Some states, such as the key presidential battlegrounds of North Carolina and Georgia, have reported that their early voter turnout is setting records this election cycle.
In North Carolina, 353,166 ballots were accepted on the first day of early voting on Oct. 17, beating the 2020 first-day record, according to preliminary State Board of Elections data. As of Tuesday, more than 2.7 million votes had been cast across the state, according to NBC News.
Georgia also smashed its first-day early voting record with an estimated 310,000 ballots cast on Oct. 15. By Tuesday, just under three million ballots had been received.
These historic voter numbers are testing the limits of America's early voting infrastructure, which operates with only a fraction of the workers and polling locations that will be open on Election Day.
Early voting aims to give Americans more convenient alternatives to casting their ballots on Election Day. In some states, early voting also allows election officials to get a head start on processing or counting votes, to help distribute the workload of vote tallying over several days.

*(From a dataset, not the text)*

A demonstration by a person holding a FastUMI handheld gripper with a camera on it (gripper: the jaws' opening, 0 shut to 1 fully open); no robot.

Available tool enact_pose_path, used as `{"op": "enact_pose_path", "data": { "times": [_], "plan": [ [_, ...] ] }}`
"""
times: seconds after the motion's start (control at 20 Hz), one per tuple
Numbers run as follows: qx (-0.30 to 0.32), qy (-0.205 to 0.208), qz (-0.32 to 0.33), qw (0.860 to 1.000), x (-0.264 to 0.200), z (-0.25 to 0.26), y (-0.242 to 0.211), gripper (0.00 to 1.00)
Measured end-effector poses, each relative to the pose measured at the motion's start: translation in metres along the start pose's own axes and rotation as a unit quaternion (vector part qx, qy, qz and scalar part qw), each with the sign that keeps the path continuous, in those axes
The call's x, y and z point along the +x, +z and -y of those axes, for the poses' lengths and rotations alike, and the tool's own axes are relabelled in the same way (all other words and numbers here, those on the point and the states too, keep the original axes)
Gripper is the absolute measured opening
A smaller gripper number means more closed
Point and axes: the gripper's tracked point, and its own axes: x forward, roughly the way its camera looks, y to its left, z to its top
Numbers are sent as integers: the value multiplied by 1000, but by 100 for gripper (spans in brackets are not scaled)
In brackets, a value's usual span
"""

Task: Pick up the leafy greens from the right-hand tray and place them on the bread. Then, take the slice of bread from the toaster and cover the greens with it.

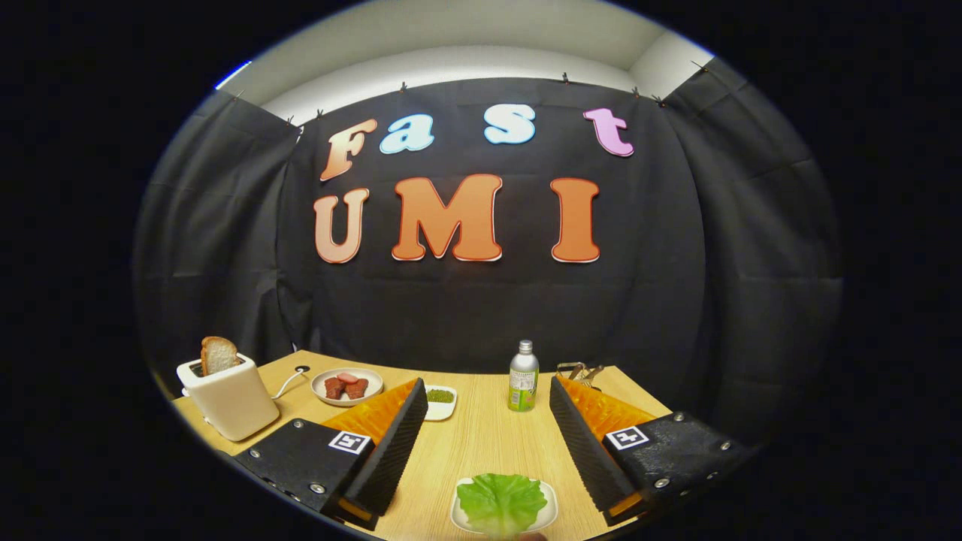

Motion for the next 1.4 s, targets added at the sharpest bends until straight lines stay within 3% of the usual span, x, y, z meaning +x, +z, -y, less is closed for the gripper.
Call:
{"op": "enact_pose_path", "data": {
  "times": [0.35,0.75,1.4],
  "plan": [
    [-32,-22,-125,991,11,14,-54,98],
    [-40,17,-233,971,13,-1,-101,98],
    [-25,42,-395,917,23,-1,-198,97]
  ]
}}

Elections and voting laws are enacted by individual states, not by the federal government. This creates a patchwork of election operations across the country, each governed by its own rules.
Arizona, Michigan and Nevada, for instance, are permitted to start counting their ballots before Nov. 5. But in Georgia, Wisconsin and Pennsylvania, counting may not begin until Election Day.
Early votes made up roughly two-thirds of the ballots cast in the 2020 election, according to the Associated Press.
This massive total, more than 100 million votes, was driven largely by the unique effects of the Covid-19 pandemic on American civic life.
While early voting data can provide helpful signs of initial patterns within the electorate and voter enthusiasm, it is not a predictive measure of Election Day outcomes.